Shockingly, DC kept things simple by only inviting two major properties to the party, Black Adam and Shazam: Fury of the Gods. Netflix, HBO, Disney, Paramount, and Amazon will also bring out their biggest guns, hoping to leave their mark on the event. Even Adult Swim, bless their hearts, is coming to play. They all know what’s at stake here and what will happen if this Comic-Con fails. Because Hollywood can’t let Comic-Con fail, the last two years proved that it is crucial for the blockbuster business’ existence. Hollywood isn’t Hollywood unless it has something to promote, and a good sales pitch involves the right stage and paraphernalia. From a business perspective, that’s what San Diego Comic-Con is.

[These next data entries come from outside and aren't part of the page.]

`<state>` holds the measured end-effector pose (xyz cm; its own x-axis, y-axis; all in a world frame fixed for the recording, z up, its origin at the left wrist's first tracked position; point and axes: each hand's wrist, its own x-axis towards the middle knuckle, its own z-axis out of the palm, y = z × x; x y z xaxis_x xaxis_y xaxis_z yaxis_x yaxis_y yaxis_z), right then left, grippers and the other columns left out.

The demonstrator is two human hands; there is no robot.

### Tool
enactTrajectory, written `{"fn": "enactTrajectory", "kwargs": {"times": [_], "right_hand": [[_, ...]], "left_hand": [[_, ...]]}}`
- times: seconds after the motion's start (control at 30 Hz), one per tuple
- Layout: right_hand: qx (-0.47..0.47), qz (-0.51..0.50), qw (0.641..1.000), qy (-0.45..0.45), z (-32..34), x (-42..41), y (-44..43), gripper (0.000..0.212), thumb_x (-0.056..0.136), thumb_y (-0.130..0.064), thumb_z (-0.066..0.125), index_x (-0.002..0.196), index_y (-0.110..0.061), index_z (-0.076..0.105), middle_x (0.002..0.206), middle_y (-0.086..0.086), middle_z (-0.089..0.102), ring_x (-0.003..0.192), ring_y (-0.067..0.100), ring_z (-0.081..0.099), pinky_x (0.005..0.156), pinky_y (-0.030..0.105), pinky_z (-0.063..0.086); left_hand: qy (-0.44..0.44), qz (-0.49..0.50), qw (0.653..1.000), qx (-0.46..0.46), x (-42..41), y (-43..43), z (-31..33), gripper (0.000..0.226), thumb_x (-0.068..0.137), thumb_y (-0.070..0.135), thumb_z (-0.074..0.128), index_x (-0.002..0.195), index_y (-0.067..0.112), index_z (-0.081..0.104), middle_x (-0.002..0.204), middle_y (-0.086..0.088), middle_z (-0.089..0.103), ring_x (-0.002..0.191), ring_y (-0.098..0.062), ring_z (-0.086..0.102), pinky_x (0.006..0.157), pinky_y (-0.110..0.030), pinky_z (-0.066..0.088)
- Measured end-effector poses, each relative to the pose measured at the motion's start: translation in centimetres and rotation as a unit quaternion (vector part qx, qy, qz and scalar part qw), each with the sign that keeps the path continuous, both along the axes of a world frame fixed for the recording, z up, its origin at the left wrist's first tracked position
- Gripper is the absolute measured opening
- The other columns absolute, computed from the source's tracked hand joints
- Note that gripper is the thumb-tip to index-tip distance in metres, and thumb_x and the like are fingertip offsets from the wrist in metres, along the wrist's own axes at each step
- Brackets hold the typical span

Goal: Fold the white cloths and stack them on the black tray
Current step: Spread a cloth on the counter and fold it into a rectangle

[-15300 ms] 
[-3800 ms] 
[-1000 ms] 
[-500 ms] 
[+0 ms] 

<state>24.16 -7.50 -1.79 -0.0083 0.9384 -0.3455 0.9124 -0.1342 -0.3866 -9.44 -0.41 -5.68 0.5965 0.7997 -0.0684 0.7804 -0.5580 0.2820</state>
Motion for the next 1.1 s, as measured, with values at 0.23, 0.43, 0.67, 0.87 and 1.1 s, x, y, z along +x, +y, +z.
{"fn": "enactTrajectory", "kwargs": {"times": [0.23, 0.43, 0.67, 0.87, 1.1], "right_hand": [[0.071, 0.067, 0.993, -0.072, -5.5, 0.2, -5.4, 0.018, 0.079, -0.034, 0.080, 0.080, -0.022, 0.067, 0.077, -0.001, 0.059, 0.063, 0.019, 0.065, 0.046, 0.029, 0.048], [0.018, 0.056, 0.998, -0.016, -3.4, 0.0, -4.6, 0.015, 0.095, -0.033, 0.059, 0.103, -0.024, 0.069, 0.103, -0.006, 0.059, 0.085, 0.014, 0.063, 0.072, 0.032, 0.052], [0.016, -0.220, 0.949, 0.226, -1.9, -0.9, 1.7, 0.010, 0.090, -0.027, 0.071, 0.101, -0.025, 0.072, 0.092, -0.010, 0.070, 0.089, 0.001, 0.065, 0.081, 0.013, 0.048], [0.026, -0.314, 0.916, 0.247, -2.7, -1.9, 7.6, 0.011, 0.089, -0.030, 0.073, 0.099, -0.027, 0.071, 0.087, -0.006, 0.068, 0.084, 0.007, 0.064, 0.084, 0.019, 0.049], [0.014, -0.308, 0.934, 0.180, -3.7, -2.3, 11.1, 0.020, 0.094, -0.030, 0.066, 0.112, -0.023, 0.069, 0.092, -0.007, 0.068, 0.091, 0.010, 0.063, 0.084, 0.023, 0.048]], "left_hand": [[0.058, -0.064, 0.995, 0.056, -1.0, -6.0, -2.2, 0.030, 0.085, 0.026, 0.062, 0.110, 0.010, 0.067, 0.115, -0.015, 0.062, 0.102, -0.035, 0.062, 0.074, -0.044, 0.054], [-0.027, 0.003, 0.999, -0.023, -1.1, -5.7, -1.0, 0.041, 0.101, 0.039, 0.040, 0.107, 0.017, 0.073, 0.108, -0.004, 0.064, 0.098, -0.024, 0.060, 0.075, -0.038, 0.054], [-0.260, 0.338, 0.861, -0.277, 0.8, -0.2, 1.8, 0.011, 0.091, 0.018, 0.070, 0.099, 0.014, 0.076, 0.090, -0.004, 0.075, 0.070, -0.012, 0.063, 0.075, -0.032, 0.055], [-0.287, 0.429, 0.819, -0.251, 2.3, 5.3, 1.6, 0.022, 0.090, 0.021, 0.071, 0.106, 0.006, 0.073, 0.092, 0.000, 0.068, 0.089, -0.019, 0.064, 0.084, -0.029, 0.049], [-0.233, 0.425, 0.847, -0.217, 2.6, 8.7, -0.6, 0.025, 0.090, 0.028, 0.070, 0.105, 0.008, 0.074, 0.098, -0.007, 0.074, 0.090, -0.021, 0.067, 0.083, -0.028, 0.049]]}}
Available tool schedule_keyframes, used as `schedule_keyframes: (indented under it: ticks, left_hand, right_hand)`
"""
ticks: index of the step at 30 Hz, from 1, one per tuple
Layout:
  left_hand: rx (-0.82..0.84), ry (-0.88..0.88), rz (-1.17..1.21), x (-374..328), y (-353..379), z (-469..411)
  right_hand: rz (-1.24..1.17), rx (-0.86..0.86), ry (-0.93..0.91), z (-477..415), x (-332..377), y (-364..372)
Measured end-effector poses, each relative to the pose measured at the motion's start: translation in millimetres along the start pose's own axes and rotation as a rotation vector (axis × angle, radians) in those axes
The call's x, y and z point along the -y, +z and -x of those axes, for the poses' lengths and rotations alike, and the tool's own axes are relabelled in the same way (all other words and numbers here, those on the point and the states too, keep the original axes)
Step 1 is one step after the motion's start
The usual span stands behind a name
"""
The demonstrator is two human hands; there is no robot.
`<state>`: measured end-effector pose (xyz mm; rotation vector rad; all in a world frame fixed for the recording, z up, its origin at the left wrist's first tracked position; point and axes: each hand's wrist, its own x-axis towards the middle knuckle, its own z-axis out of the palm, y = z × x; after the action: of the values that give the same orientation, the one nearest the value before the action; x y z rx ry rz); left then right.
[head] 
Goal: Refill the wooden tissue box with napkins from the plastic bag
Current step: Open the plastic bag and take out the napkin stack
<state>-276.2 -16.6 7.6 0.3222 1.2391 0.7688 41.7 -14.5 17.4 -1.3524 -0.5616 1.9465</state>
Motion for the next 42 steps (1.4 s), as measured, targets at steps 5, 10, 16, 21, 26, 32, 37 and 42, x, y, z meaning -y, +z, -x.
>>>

But what about us, the fans who love Comic-Con because of its sense of community? That’s the marvelous thing about the convention; we give it meaning; we turn it into a celebration of pop culture; we make it the place where we can be geeks and proud of it. We will wear the costumes and attend the panels, but mostly, we will celebrate the chance to be there again, surrounded by people who feel the same as us; we might not know them, but they are not strangers. We are all part of the same community, and going back will feel like the first day after a long, George R. R. Martin-type of summer.
So, San Diego, I hope you’re up cause we are all coming over. Comic-Con is back, and we’ll make it better than ever.